In the sleep medicine field, non-clinical samples are often used due to the accessibility in data collection [60], and the GSES seems to be a relevant measure in primary health care. In further studies, it would be beneficial to collect data from a larger and representative sample of the Portuguese population, with an update of each of the categories, namely sex, education level, activity sector, and professional group. It would be also relevant to explore a larger number of clinical samples beyond patients with insomnia. Finally, we posit that is essential for the evaluation of measures used in our clinical and research practice (in sleep medicine and other domains) concerning a complementary integration of the psychometric approaches.
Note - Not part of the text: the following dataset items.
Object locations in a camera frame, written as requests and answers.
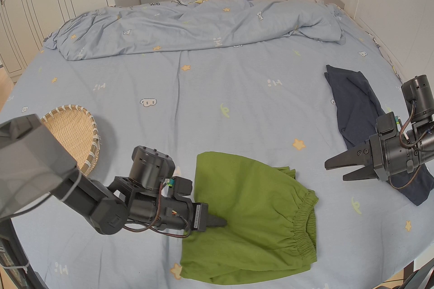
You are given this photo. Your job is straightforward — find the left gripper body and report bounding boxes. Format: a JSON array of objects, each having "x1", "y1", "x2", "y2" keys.
[{"x1": 128, "y1": 194, "x2": 208, "y2": 233}]

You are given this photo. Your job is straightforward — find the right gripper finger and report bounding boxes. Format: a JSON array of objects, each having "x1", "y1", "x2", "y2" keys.
[
  {"x1": 324, "y1": 141, "x2": 373, "y2": 170},
  {"x1": 343, "y1": 164, "x2": 377, "y2": 182}
]

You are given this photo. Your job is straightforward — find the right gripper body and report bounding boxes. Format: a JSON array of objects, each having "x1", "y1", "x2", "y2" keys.
[{"x1": 370, "y1": 134, "x2": 434, "y2": 181}]

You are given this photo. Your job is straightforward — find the green shorts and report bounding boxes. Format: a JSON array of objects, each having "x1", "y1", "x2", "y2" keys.
[{"x1": 180, "y1": 151, "x2": 320, "y2": 285}]

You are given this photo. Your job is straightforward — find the dark blue garment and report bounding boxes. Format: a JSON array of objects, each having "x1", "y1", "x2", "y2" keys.
[{"x1": 324, "y1": 64, "x2": 434, "y2": 206}]

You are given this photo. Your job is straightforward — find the round woven basket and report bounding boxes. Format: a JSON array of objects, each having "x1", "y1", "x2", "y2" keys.
[{"x1": 41, "y1": 105, "x2": 101, "y2": 177}]

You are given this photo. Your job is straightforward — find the bed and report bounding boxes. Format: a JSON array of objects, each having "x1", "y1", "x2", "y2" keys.
[{"x1": 0, "y1": 0, "x2": 434, "y2": 289}]

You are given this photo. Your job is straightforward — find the pale blue quilt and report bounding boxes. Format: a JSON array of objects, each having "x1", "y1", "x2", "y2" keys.
[{"x1": 42, "y1": 0, "x2": 346, "y2": 61}]

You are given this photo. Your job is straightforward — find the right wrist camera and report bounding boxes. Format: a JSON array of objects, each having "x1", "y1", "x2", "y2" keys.
[{"x1": 376, "y1": 112, "x2": 401, "y2": 138}]

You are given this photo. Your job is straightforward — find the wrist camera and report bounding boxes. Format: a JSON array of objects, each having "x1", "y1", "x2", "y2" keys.
[
  {"x1": 165, "y1": 175, "x2": 194, "y2": 202},
  {"x1": 376, "y1": 112, "x2": 401, "y2": 138}
]

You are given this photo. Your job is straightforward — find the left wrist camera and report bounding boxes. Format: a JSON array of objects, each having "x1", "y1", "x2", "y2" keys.
[{"x1": 165, "y1": 175, "x2": 194, "y2": 202}]

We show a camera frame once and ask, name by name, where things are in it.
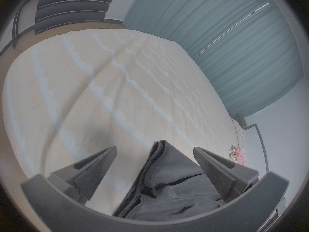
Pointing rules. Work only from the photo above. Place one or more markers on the grey bedside table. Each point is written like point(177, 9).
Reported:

Due to the standardized utilization of sleep measures in clinical assessment and therapy as a diagnostic complementary exam, we believe that the conclusions obtained with the present study can establish a starting point in the consideration of more advanced psychometric approaches in test sophistication. The promising study’s results suggest that the GSES seems to be a good example of a sleep effort measure for the Portuguese population with higher latent trait—sleep effort—values, that is, with moderate-to-severe symptomatology. Regarding practical implications of this study, we underline the development of shorter but still reliable and valid self-report measures to bridge the concerning with the overloading of patients with extensive research protocols and clinical evaluations [18, 37]. Ultimately, we suggest that it is possible to identify potential core items of the scale in assessment and as intervention tools for insomnia, without compromising its discriminative power. To this end, we may consider, for example, item factor loadings in the sleep effort construct (for CFA), item parameter levels and item and test information curves (for IRT analysis), and node centrality (for NA) combined.